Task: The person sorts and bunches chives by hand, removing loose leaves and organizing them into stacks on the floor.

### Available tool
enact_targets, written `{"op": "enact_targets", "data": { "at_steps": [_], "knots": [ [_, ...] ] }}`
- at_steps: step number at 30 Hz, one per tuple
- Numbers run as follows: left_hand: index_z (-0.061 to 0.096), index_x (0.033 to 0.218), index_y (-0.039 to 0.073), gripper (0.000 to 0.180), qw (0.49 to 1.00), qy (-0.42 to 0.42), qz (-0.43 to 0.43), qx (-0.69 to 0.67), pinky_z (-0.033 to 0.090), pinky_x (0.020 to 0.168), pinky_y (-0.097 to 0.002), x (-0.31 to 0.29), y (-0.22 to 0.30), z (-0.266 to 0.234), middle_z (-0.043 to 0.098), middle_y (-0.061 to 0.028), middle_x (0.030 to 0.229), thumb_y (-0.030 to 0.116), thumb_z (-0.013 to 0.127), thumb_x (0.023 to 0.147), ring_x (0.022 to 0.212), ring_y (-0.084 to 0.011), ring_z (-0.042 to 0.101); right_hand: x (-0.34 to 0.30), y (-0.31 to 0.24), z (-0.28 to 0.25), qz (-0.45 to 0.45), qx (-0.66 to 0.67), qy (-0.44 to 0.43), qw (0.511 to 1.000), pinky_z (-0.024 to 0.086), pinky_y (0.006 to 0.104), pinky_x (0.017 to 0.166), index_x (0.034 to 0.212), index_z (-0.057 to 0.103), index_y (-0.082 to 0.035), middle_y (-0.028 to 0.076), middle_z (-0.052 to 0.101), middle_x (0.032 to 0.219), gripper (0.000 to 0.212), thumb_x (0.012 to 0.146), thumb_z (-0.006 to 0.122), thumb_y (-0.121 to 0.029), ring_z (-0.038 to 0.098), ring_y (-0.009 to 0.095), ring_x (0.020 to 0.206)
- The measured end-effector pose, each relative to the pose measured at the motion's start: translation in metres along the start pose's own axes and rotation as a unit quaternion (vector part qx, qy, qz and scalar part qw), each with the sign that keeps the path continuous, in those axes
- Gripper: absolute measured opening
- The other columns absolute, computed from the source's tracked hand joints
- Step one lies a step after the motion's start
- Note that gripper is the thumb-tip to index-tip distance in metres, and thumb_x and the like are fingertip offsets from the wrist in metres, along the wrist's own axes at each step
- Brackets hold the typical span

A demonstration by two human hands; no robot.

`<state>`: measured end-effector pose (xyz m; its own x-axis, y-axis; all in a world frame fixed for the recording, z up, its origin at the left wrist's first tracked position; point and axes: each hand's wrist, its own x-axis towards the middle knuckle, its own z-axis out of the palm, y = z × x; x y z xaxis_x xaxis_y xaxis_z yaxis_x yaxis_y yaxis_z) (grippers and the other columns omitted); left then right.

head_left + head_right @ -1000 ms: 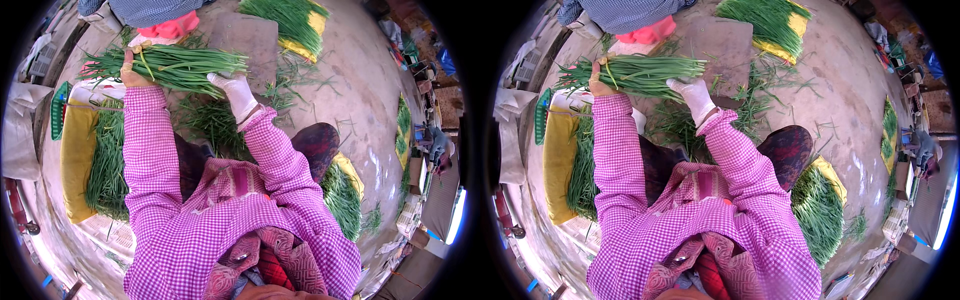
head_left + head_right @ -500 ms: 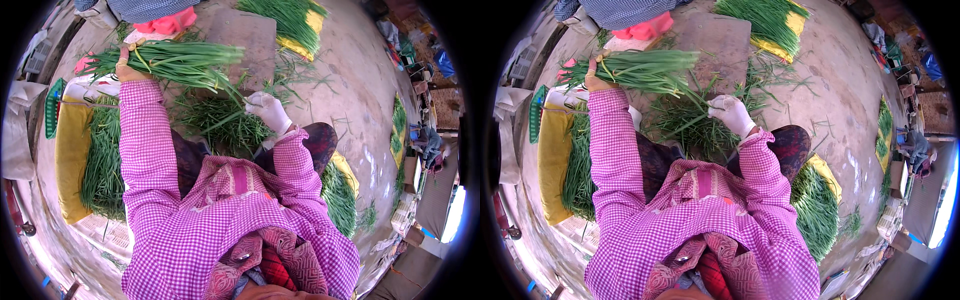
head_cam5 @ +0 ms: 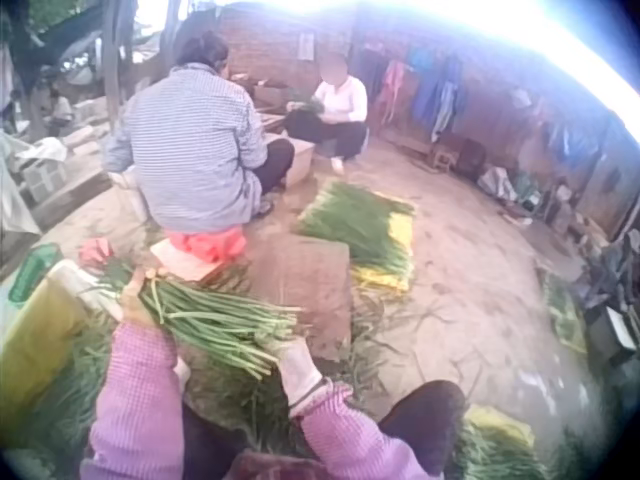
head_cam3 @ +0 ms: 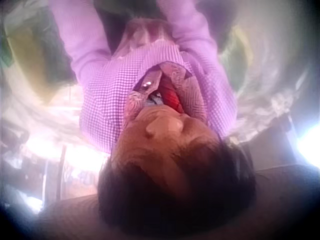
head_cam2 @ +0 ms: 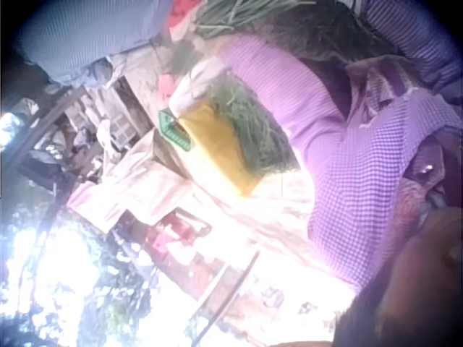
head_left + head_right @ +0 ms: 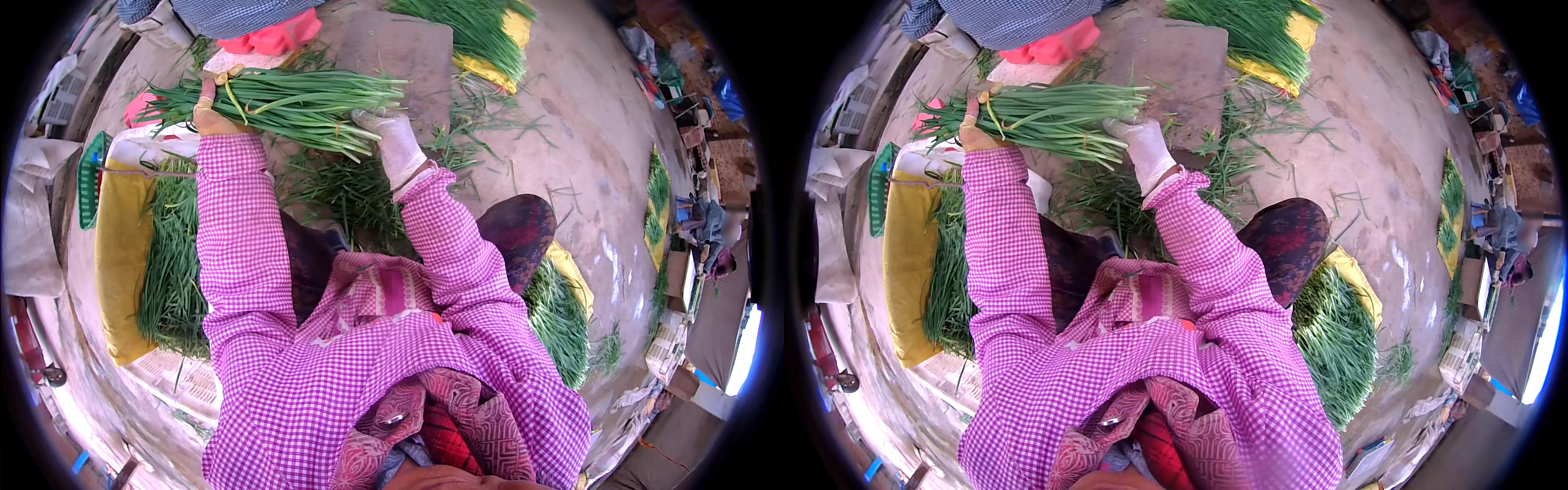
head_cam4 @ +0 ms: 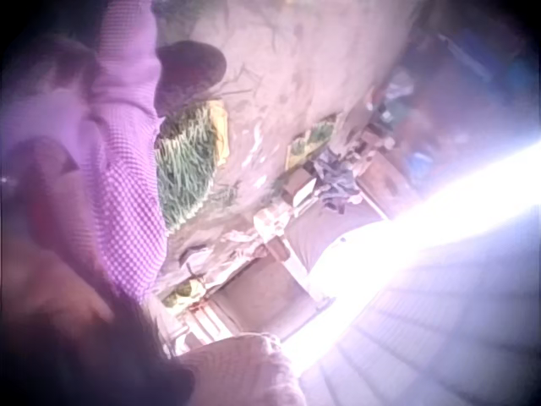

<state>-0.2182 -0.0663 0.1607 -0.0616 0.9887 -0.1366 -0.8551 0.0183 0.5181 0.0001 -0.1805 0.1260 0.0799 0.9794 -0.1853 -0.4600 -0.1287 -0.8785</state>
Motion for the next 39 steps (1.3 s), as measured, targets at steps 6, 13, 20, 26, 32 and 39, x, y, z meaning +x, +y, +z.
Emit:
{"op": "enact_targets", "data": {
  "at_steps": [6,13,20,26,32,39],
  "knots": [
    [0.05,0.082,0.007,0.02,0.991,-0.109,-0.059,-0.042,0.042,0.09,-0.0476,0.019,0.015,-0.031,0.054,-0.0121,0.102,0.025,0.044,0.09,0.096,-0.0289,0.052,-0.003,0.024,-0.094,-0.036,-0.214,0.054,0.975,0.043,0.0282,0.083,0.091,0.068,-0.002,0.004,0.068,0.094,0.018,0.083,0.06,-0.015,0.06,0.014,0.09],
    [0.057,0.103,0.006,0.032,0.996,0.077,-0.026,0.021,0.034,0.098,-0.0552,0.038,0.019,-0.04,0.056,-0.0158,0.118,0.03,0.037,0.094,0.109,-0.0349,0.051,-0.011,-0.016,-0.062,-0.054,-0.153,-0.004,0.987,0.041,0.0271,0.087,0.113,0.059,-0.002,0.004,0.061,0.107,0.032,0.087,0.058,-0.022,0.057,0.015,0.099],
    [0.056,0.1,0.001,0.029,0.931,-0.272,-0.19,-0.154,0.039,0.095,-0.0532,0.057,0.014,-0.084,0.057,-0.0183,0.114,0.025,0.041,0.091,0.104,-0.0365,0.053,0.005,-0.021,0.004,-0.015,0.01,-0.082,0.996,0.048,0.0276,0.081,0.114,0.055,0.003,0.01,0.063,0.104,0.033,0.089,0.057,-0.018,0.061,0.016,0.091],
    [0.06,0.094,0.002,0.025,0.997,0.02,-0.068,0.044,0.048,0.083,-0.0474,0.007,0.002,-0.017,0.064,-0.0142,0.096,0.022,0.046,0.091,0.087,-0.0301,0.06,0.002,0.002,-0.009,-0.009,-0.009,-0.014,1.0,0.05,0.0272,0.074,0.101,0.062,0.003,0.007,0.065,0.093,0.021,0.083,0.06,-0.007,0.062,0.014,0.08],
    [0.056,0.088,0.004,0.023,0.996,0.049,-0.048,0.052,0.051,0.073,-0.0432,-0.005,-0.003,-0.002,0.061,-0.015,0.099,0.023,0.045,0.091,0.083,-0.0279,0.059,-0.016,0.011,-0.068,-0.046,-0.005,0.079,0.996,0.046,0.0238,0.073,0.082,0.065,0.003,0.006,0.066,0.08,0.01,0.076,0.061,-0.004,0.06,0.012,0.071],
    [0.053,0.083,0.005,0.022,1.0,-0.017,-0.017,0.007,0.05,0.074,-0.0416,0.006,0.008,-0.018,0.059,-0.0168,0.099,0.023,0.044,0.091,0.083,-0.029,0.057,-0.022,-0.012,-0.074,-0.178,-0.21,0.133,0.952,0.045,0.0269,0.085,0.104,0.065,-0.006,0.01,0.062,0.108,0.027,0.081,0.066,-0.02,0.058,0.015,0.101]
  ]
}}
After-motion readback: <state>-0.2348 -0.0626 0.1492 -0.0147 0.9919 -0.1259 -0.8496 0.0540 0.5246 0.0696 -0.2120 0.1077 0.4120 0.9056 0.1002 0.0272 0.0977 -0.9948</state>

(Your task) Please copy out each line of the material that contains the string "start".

(Result of the exercise)
- The measured end-effector pose, each relative to the pose measured at the motion's start: translation in metres along the start pose's own axes and rotation as a unit quaternion (vector part qx, qy, qz and scalar part qw), each with the sign that keeps the path continuous, in those axes
- Step one lies a step after the motion's start

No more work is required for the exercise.